My Facebook friend, Linda Crank, posted last week the need for a butterfly for a painting. While hiking a few days back, I saw a beautiful gold and rust colored one flitting about on the trail before me.

Later that same day, I found a different butterfly dead on the road on my way home. It's Cave Road. You know, the same road where the turtle hangs out sometimes.

Well, I had to collect it, and placed it in a glass in my car for safekeeping. I carried the glass into my bedroom, put it on my little table, and it still sat there as I drifted off to sleep.

I woke at 6:20am, as I do each morning, and when I looked in the glass, I saw that a mouse had eaten the body, and left only the wings and maybe an antenna.

Sigh! Who knew? I was pretty disappointed.

Sunday, June 14, 2015

Residency #1: June 13th, Etawah Woods Trail

It's been so hot, and hats make you hotter, so I'm wearing a visor with a kerchief over my hair to protect me from ticks. My deceased sister, Cheryl, gave that shirt to my Dad, so I feel 5he were both on the trail with us yesterday. They'd have loved this.

My sister would have love Mother Nature's "dish garden"!

Residency #1: Sunday, June 14th, Workshop Day

Today was my relief printing and bookmaking workshop. 15 students embraced the process and had a fun time making leaf prints.

One man, Rodney, among 14 women, one of those his wife.

Residency #1: Saturday, June 13, Martin arrived!

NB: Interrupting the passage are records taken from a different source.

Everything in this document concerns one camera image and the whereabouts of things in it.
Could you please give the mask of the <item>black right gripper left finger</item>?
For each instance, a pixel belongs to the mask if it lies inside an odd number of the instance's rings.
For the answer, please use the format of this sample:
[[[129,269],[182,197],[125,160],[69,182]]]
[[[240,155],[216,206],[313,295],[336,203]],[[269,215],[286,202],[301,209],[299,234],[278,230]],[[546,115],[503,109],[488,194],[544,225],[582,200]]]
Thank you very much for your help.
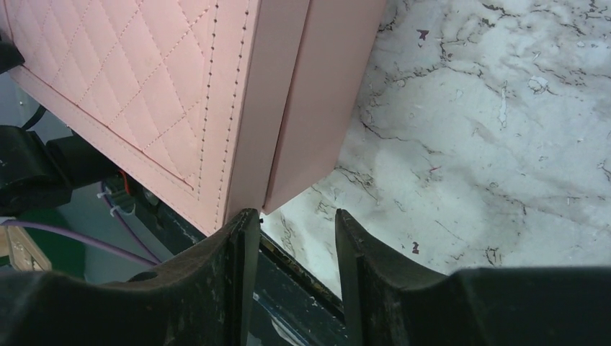
[[[259,212],[128,281],[92,285],[53,271],[1,276],[3,345],[245,345]]]

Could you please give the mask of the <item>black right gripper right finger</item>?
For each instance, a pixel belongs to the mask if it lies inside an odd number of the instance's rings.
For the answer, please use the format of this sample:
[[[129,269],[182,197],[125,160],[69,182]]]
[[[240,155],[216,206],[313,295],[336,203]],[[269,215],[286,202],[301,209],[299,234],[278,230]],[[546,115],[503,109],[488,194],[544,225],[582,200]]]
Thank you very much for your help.
[[[608,267],[467,268],[443,275],[335,215],[351,345],[608,345]]]

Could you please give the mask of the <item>pink jewelry box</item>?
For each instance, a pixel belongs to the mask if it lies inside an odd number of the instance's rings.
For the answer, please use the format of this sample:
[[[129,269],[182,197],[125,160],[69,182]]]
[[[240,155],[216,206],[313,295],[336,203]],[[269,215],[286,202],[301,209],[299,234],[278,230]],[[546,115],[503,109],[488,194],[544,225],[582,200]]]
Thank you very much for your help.
[[[384,1],[3,1],[13,80],[200,233],[338,159]]]

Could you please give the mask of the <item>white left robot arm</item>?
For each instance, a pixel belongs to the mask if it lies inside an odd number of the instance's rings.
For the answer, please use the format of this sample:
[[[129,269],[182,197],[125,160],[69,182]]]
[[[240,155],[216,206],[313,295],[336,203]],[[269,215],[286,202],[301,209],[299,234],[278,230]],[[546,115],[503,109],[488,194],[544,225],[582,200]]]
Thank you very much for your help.
[[[43,143],[32,130],[47,109],[40,105],[22,126],[1,126],[1,216],[55,208],[72,192],[119,174],[119,167],[81,136]]]

Yesterday was an active day. My Sherpa, Martin, came at 7am to share his day with me in the forest. I wanted to walk the Etawah Woods Trail. We took our time going in so I could get photos and look have nature has put her garden together in a haphazardly organized way.

I was glad he was with me because this trail has some steep spots, and my Sherpa has the balance and agility of a mountain goat!

We hiked the trail twice: once to see what was there, once to carry the painting gear in to paint.

We were caught in a thunderstorm at the bottom just as I started to paint. But, we tucked under a dripping rock ledge and watched the rain pissing down all around us. I had time to look at my surroundings, and decided to start a new painting. Of course about 30 minutes into that, the rain stopped, but I wasn't gonna move a second time.

I think we clocked about 7 miles of walking with up and down elevation. Felt good, like being back on the Camino.

Residency #1: June 12, gifts

We received a packet of info at orientation. There was also the gift of CD'S of bird voices and field guides to butterflies, damsels, moths, birds, turtles and other reptiles, amphibians, and plants, and such. I finally opened them to identify a few butterflies.

At around 1:30pm, I went back out to paint and on my way back in on the Cedar Run Trail, I stopped to watch this damsel - I think - got to check him against the book! He was a great model changing poses several times for me. The wings look black at a certain angle, but at other angles you seem to be looking through a brown veil!

I was the solitary human for about 4 hours, surrounded by huge slump rocks, the creek bed, horsetail, damsels, frogs, and hundreds of unseen creatures and plant life. At one point, a racoon passed by me to hide away in a large cavity at the base of a huge slump rock. There I was, just painting and observing what happens in the forest when one is quiet.

Friday, June 12, 2015

Residency #1: June 12, painting

Residency #1: Friday, June 12 - one hot morning!

An expected high of 91 today. Doreen snapped this photo of myself and Bridgette painting at Nancy's place. The goat was smart, he stayed in the shady barn.